• **ACTIVITY**
Search each line of the data for the word "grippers"; copy every line where it is found.

• **STORED DATA**
-- Opening Marker --

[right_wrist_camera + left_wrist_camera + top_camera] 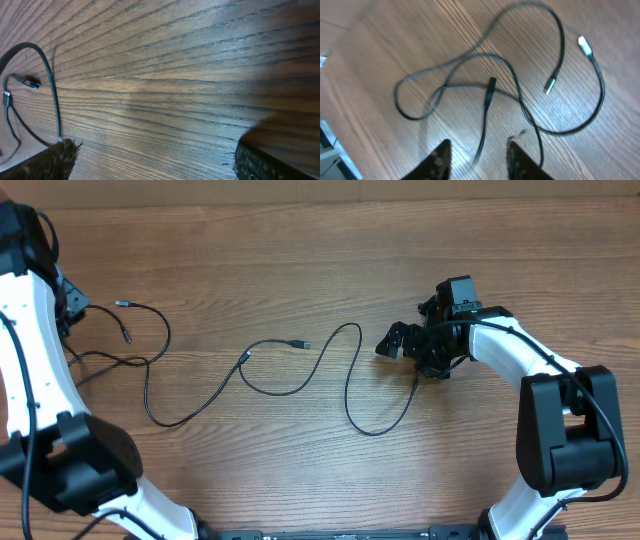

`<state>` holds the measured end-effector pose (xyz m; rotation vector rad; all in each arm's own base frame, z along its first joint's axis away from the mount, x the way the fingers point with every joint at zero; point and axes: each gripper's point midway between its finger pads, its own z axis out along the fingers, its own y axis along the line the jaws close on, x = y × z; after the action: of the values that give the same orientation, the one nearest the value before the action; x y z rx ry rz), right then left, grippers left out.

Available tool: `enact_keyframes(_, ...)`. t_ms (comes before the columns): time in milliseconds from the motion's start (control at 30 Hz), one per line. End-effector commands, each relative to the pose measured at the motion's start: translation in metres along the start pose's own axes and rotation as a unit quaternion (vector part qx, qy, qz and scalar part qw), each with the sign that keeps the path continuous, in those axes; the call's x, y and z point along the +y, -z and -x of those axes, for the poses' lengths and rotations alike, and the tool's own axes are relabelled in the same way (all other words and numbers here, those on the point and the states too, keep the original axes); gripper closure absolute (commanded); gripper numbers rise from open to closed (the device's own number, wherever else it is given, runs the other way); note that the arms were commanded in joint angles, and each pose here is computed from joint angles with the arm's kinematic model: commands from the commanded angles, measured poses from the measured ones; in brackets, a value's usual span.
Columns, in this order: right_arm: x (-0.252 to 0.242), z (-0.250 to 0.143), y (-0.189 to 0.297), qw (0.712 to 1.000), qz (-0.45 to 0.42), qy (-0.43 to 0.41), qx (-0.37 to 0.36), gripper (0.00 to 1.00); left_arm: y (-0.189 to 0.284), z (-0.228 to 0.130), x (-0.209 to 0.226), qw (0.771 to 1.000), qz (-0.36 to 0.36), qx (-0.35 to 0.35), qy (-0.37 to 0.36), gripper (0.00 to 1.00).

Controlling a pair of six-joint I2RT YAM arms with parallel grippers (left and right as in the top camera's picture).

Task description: Untangle cables

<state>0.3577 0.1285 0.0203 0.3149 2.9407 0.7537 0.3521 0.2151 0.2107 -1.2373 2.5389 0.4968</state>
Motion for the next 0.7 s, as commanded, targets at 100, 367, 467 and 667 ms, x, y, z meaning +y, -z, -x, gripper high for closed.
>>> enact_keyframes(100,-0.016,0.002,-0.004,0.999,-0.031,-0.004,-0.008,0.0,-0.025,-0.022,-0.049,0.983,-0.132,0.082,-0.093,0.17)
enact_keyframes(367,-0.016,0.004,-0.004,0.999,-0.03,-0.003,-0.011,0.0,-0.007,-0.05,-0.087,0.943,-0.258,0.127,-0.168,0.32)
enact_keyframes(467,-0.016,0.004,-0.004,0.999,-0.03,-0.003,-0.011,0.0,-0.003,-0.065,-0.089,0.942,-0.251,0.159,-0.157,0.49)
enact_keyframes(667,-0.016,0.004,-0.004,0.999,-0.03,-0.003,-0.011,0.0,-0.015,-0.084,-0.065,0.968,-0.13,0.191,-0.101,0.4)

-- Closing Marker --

• **TASK OUTPUT**
`<state>` holds the measured end-effector pose (xyz m; rotation vector rad; all in each arm's own base frame, z along its first joint's axis away from the mount, x the way the fingers point with every joint at zero; point and axes: each gripper's point midway between its finger pads, its own z axis out along the fingers, its own y axis along the line the jaws close on, x = y × z; after the action: of the values that give the same orientation, the one nearest the value before the action; x y z rx ry rz), right then left, grippers left out.
Controlling a pair of six-joint I2RT YAM arms with parallel grippers (left and right as in the top camera's picture).

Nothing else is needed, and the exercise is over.